Questions frequentes
Un influenceur doit-il créer une société ?+
Pas toujours. La micro-entreprise peut convenir au démarrage, mais une société devient utile lorsque les charges, contrats, droits, équipe ou risques dépassent une gestion simple.
Les cadeaux reçus par un créateur sont-ils imposables ?+
Ils peuvent l'être lorsqu'ils rémunèrent une prestation, une visibilité ou un partenariat. Le traitement dépend de la contrepartie réelle, de la valeur du bien et des justificatifs disponibles.
Les droits d'image se comptabilisent-ils comme des ventes classiques ?+
Non. Il faut distinguer prestation commerciale, licence de droits, cachet, commission d'agence et revenus de plateforme. Le contrat doit guider la comptabilisation.
Une collaboration doit-elle être mentionnée comme publicité ?+
Les règles de l'influence commerciale imposent une information claire du public lorsque le contenu est promotionnel. La comptabilité doit rester cohérente avec le contrat et la facture.
Quel compte bancaire utiliser pour une activité de créateur ?+
Il faut séparer les flux professionnels et personnels. Un compte professionnel ou dédié facilite le suivi des plateformes, commissions, TVA et dépenses, même lorsqu'il n'est pas le seul élément de conformité.
Sources officielles utilisées#
- economie.gouv.fr : influence commerciale et guide de bonne conduite.
- Légifrance : loi du 9 juin 2023 encadrant l'influence commerciale.
- impots.gouv.fr : revenus professionnels.
- URSSAF : indépendants et créateurs d'entreprise.
- economie.gouv.fr : facturation électronique.

Article rédigé par Samuel HAYOT
Expert-Comptable diplômé, inscrit au Tableau de l'Ordre des Experts-Comptables.
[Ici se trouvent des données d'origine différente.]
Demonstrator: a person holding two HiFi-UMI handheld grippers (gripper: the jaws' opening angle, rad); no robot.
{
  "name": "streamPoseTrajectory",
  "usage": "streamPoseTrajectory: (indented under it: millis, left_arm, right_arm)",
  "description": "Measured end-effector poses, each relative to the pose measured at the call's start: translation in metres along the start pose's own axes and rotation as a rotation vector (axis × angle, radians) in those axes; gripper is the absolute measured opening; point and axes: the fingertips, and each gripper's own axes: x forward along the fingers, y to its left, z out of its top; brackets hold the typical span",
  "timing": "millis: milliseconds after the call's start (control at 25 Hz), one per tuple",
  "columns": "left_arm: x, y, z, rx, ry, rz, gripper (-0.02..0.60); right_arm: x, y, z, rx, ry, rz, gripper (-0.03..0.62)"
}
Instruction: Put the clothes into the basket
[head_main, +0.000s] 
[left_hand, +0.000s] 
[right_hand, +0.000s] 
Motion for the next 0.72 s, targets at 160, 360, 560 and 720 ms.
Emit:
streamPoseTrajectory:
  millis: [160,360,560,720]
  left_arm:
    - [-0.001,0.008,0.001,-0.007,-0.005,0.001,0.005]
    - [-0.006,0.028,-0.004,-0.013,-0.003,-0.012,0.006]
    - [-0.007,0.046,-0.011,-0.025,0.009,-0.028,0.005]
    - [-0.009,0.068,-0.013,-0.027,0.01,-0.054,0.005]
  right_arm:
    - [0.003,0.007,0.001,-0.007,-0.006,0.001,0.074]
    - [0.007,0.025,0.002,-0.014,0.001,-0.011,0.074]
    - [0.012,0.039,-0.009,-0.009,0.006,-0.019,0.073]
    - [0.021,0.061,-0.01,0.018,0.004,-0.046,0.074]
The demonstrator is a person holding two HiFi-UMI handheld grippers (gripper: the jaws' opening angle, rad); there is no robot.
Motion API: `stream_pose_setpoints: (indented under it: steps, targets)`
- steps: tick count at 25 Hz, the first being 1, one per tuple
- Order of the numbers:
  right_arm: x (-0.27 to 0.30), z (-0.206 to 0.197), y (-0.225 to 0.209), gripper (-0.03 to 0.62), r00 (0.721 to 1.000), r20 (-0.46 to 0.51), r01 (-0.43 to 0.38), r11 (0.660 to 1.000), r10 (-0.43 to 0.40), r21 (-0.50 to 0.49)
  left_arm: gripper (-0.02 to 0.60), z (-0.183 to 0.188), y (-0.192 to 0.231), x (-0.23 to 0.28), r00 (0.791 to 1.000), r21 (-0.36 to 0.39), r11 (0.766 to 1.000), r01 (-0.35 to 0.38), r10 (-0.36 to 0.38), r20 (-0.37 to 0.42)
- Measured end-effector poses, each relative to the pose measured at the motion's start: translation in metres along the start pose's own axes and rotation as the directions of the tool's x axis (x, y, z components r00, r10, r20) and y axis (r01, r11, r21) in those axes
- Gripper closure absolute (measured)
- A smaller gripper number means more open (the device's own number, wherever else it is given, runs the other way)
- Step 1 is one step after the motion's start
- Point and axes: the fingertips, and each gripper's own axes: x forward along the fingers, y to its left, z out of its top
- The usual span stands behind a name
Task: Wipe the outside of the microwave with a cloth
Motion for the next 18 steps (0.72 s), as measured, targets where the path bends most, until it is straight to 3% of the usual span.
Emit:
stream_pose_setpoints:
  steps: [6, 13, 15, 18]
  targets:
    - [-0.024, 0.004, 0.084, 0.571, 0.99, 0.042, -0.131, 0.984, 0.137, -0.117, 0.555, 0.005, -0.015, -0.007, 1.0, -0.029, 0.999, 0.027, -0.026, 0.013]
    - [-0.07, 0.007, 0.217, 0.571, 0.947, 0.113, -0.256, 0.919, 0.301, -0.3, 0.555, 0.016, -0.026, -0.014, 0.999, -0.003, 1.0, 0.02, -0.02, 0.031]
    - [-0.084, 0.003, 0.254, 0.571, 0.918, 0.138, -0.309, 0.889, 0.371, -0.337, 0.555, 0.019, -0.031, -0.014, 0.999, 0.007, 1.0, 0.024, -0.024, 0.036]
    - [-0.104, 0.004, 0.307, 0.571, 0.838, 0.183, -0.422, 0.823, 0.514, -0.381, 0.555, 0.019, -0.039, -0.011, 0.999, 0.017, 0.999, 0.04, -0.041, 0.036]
Cabinet d'expertise comptable et de commissariat aux comptes base a Paris 8, pense pour accompagner des entreprises partout en France avec une approche digitale et orientee decision.
Sources du dossier
Sources officielles et de reference citees pour cette page.
Un guide publié par un cabinet français réglementé
Le contenu éducatif sert à qualifier le besoin, répondre à la première besoin concret puis orienter vers la bonne mission comptable, fiscale ou de structuration.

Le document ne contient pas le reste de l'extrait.